*Problem*
Each line below is to be set down again exactly.

*Available data*
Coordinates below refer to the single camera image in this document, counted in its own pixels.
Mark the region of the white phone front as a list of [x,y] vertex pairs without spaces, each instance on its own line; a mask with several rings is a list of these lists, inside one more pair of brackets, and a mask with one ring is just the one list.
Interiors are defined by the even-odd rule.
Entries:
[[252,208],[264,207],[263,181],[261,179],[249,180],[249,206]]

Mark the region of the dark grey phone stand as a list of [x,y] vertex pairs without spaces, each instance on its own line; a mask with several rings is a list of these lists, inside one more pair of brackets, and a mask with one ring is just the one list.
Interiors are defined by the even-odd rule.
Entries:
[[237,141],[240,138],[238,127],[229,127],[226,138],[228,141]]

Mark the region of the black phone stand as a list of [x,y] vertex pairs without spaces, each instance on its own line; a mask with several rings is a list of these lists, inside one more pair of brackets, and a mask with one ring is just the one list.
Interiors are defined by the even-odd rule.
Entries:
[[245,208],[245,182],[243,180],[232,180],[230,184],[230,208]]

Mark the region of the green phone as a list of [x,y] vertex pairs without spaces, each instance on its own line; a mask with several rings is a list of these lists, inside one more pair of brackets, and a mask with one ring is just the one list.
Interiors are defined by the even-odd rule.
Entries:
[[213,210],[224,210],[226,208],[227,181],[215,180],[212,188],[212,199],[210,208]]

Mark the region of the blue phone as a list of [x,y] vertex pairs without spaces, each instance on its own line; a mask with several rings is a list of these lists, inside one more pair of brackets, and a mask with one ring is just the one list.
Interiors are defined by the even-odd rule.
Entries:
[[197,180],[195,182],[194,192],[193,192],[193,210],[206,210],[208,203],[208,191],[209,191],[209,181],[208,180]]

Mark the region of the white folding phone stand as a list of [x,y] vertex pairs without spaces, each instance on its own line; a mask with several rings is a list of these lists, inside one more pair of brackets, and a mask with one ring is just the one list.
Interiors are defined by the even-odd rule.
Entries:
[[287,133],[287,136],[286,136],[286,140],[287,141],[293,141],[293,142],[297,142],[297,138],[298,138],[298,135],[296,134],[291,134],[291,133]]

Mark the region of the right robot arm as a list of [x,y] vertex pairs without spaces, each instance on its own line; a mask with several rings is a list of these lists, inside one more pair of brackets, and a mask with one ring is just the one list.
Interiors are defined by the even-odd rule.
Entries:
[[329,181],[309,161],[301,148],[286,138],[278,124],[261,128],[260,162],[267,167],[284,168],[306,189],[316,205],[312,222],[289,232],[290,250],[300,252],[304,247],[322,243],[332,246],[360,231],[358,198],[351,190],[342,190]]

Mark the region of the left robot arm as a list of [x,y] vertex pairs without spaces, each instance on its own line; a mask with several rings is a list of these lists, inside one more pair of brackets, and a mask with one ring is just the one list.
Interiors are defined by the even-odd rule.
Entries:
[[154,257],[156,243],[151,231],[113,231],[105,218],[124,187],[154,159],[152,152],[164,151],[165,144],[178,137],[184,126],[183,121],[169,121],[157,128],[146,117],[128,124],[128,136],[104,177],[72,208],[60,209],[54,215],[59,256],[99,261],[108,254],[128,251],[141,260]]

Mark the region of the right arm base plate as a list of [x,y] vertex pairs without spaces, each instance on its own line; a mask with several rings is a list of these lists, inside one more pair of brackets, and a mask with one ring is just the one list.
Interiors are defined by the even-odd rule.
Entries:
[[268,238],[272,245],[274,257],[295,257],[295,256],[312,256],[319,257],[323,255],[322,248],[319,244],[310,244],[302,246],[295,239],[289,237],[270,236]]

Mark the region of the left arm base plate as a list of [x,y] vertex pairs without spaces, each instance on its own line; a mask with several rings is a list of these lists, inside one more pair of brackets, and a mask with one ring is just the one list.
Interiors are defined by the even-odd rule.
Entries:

*Answer to the problem*
Coordinates below refer to the single camera image in this document, counted in its own pixels.
Mark the region of the white phone front as a list of [x,y] vertex pairs without spaces, each instance on its own line; a mask with several rings is a list of these lists, inside one more pair of brackets, and a mask with one ring is just the one list.
Interiors are defined by the even-odd rule.
Entries:
[[252,208],[264,207],[263,181],[261,179],[249,180],[249,206]]

Mark the region of the dark grey phone stand as a list of [x,y] vertex pairs without spaces, each instance on its own line; a mask with several rings is a list of these lists, inside one more pair of brackets, and a mask with one ring is just the one list.
Interiors are defined by the even-odd rule.
Entries:
[[237,141],[240,138],[238,127],[229,127],[226,138],[228,141]]

Mark the region of the black phone stand as a list of [x,y] vertex pairs without spaces, each instance on its own line; a mask with several rings is a list of these lists, inside one more pair of brackets, and a mask with one ring is just the one list.
Interiors are defined by the even-odd rule.
Entries:
[[245,208],[245,182],[243,180],[232,180],[230,184],[230,208]]

Mark the region of the green phone as a list of [x,y] vertex pairs without spaces, each instance on its own line; a mask with several rings is a list of these lists, inside one more pair of brackets, and a mask with one ring is just the one list.
Interiors are defined by the even-odd rule.
Entries:
[[213,210],[224,210],[226,208],[227,181],[215,180],[212,188],[212,199],[210,208]]

Mark the region of the blue phone as a list of [x,y] vertex pairs without spaces, each instance on its own line; a mask with several rings is a list of these lists, inside one more pair of brackets, and a mask with one ring is just the one list.
Interiors are defined by the even-odd rule.
Entries:
[[197,180],[195,182],[194,192],[193,192],[193,210],[206,210],[208,203],[208,191],[209,191],[209,181],[208,180]]

Mark the region of the white folding phone stand as a list of [x,y] vertex pairs without spaces, each instance on its own line; a mask with several rings is a list of these lists, inside one more pair of brackets, and a mask with one ring is just the one list.
Interiors are defined by the even-odd rule.
Entries:
[[287,133],[287,136],[286,136],[286,140],[287,141],[293,141],[293,142],[297,142],[297,138],[298,138],[298,135],[296,134],[291,134],[291,133]]

Mark the region of the right robot arm as a list of [x,y] vertex pairs without spaces, each instance on its own line; a mask with several rings is a list of these lists, inside one more pair of brackets, and a mask with one ring is just the one list.
Interiors are defined by the even-odd rule.
Entries:
[[329,181],[309,161],[301,148],[286,138],[278,124],[261,128],[260,162],[267,167],[284,168],[306,189],[316,205],[312,222],[289,232],[290,250],[300,252],[304,247],[322,243],[332,246],[360,231],[358,198],[351,190],[342,190]]

Mark the region of the left robot arm as a list of [x,y] vertex pairs without spaces, each instance on its own line; a mask with several rings is a list of these lists, inside one more pair of brackets, and a mask with one ring is just the one list.
Interiors are defined by the even-odd rule.
Entries:
[[154,257],[156,243],[151,231],[113,231],[105,218],[124,187],[154,159],[152,152],[164,151],[165,144],[178,137],[184,126],[183,121],[169,121],[157,128],[146,117],[128,124],[128,136],[104,177],[72,208],[60,209],[54,215],[59,256],[99,261],[108,254],[128,251],[141,260]]

Mark the region of the right arm base plate as a list of [x,y] vertex pairs without spaces, each instance on its own line; a mask with several rings is a list of these lists, inside one more pair of brackets, and a mask with one ring is just the one list.
Interiors are defined by the even-odd rule.
Entries:
[[268,238],[272,245],[274,257],[295,257],[295,256],[312,256],[319,257],[323,255],[322,248],[319,244],[310,244],[302,246],[295,239],[289,237],[270,236]]

Mark the region of the left arm base plate as a list of [x,y] vertex pairs without spaces, each instance on its own line; a mask with several rings is a list of these lists, inside one more pair of brackets, and a mask with one ring is just the one list.
Interiors are defined by the even-odd rule.
Entries:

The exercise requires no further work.